Except for now he's still literally a average human being when he's not pulling swords out of girls to access his powers.
So it makes total sense for him to still be wary and nervous. Especially when he comes across evil monsters he's never encountered before.
He wasn't just "wary and nervous" of the unfamiliar, he was almost totally distraught from the moment Saran picked him up and left with him--once again, as if he wasn't familiar with heights. (Remember what he did to the hydra in
the first chapter, and from where?) On the way, he hadn't even seen any enemy before he asked Saran that aforementioned question--as if it wasn't his problem, and he had no familiarity whatsoever with the heroic role he'd just taken up. Generally, he'd done little except show how emotional he couldn't help being--contrary to Saran's sensible instruction about the importance of calmness and her demonstration thereof.

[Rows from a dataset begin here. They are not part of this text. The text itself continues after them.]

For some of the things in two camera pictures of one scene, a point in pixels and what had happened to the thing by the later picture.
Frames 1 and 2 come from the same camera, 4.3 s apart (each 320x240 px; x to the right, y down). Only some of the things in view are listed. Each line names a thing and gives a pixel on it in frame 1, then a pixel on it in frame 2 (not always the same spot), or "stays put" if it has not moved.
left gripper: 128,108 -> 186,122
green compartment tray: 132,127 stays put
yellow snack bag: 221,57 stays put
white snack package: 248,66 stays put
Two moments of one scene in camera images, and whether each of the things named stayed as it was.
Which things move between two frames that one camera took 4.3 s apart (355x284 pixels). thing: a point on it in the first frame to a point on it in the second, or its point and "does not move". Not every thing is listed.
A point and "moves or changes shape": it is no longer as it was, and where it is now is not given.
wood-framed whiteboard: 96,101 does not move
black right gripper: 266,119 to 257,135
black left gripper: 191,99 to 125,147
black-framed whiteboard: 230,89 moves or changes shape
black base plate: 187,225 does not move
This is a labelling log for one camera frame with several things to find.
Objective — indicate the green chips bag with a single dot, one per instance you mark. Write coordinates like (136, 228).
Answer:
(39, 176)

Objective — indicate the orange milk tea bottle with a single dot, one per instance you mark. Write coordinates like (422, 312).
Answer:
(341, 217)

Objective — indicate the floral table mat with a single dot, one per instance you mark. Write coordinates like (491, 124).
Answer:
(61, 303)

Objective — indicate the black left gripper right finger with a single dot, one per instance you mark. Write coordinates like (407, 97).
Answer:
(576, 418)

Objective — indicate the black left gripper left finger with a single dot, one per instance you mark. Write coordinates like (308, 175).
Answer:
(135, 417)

Speaking of that hydra, he'd surely never seen anything like that face-to-face either, and he'd not yet pulled anything out of Uriel when he had the will to do as instructed and gain the power that way.
The MC is not an average human being, especially not with Saran next to him: his power explicitly comes from sexually exciting women, all of the women in his group know and understand this, and he's only standing among them because he's demonstrated that fact--and he'd demonstrated it
twice by then, before a powerful enemy each time. All of this would have to be false for him to behave as he is--it doesn't make any sense otherwise.
It doesn't have to make sense, however, if you're an author with orders.